When Dr. Imani Kai Johnson entered the academic world, he was fascinated by cyphers, dance circles that exchange energy between participants. In the cipher, girls, who are often socialized so as not to take up space, are allowed to dance freely while others back off, she explains. If the girl is challenged while in the center of the circle, she can use her movement to stand up and wordlessly say: Yeah, I’m an asshole and I have to respect that.
In essence, Johnson realized that hip-hop gave women and men permission to take up space on the street and on stage. It was a gateway to agency for those who were driven to death.
So when an associate professor at the University of California asked her to co-edit the Oxford Hip-Hop Dance Research Handbook, she understood the risks. A landmark academic ode to the history of the genre was published last year.

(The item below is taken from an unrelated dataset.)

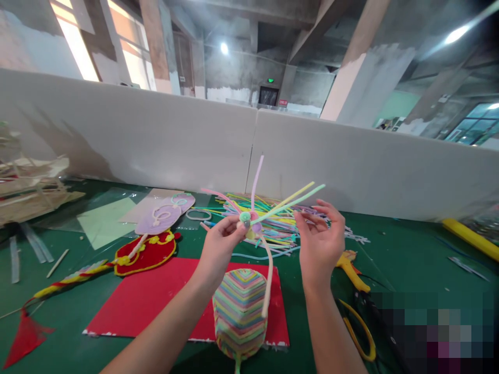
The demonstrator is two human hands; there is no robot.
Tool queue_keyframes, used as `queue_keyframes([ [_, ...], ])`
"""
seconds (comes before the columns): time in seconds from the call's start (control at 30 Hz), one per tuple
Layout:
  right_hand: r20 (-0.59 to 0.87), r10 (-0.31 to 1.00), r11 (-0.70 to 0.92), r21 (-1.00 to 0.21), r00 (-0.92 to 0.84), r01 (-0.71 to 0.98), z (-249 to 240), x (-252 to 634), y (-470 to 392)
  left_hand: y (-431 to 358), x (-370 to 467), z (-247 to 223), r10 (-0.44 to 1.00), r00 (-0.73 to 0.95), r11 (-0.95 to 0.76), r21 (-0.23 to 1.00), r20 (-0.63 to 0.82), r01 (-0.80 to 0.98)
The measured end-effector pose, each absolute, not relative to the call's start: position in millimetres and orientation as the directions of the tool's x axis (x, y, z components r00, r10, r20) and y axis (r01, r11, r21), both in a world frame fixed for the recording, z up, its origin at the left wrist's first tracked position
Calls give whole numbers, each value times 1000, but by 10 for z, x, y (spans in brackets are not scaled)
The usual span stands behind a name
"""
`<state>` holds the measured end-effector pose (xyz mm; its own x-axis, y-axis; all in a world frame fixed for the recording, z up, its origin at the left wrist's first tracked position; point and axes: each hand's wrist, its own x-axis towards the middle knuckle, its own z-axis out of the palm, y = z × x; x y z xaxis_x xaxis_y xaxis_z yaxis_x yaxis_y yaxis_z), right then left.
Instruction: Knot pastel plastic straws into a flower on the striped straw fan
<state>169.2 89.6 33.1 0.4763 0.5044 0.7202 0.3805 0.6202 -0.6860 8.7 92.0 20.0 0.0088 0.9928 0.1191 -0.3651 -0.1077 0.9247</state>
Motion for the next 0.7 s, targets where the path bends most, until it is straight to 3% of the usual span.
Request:
queue_keyframes([
  [0.07, 568, 669, 553, -812, 480, 190, 321, 1713, 926, 919, 92, 202, 996, 33, -61, 915, 80, -398],
  [0.17, 332, 938, 338, -940, 102, -46, 337, 1735, 916, 908, 110, 212, 995, 90, 11, 898, 32, -440],
  [0.27, 222, 968, 213, -973, -118, -88, 351, 1717, 878, 898, 132, 206, 993, 117, 36, 896, 18, -443],
  [0.7, 152, 981, 181, -944, 122, -277, 279, 1464, 890, 828, 182, 251, 990, -13, -138, 963, 138, -233],
])
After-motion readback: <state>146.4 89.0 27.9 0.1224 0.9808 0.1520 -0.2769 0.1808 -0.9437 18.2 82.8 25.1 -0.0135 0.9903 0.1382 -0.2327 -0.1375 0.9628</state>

In August, Johnson will be a visiting fellow on Hip Hop Across the Pillow. During her celebratory week, Rocaffera will perform her new duet with her husband, Kwikstep, and her Ladies of Hip Hop will be accompanied by d.Rocaffera. Savera Grimes and Keep Rising to the Top take the stage with The Hood Rockers. Other highlights include Lenny Harris’ performance by her Pure Movement and All Her Style her dance battle.
“Women, not what I think, know Women have always been a fundamental component of hip-hop culture,” says Ali Rosa-Salas, associate curator at Jacob’s Pillow. “We will always be here.”
Book your tickets for “Hip Hop Across the Pillow” at www.jacobspillow.org.